=== Begin Enclosure ===
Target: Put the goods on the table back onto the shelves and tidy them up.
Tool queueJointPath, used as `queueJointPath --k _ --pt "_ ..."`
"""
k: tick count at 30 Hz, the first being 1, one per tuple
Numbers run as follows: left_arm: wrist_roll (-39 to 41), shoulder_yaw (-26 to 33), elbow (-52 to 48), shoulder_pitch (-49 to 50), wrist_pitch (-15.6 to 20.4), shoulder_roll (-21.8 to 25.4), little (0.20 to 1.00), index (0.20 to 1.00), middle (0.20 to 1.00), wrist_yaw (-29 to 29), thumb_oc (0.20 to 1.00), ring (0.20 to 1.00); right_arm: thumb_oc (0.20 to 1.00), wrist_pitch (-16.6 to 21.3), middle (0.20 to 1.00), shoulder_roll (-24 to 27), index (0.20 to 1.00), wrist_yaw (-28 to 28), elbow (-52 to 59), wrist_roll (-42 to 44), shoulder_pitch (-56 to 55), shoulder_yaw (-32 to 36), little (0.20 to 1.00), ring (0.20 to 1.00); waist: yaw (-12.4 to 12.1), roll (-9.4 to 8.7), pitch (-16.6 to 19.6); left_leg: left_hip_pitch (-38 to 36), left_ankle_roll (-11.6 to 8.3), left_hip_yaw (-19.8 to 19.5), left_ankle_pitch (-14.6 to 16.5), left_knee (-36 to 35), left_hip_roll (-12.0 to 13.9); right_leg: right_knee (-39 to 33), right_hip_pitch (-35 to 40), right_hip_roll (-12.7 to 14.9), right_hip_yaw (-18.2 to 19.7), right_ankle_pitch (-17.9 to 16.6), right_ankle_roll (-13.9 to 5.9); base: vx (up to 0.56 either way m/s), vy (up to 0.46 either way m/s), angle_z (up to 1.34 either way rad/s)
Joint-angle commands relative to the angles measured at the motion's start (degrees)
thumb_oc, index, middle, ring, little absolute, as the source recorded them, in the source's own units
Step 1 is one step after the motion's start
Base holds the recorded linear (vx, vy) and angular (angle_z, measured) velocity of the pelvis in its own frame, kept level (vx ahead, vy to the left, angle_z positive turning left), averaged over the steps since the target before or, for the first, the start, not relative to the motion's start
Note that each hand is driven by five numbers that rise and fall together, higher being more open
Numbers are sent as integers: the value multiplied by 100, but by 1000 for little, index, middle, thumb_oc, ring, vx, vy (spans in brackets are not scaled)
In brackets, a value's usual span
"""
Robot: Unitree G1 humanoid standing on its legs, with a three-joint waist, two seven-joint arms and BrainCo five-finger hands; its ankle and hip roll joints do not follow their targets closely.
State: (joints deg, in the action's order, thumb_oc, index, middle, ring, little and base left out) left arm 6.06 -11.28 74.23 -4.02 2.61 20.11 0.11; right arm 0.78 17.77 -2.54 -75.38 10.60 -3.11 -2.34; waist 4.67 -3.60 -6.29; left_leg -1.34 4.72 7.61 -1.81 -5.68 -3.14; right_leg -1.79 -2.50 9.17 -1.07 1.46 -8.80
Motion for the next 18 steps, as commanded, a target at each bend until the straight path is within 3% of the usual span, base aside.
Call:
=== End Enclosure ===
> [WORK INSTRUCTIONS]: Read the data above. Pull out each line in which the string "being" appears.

> [ANSWER TO THE PROBLEM]:
k: tick count at 30 Hz, the first being 1, one per tuple
Note that each hand is driven by five numbers that rise and fall together, higher being more open

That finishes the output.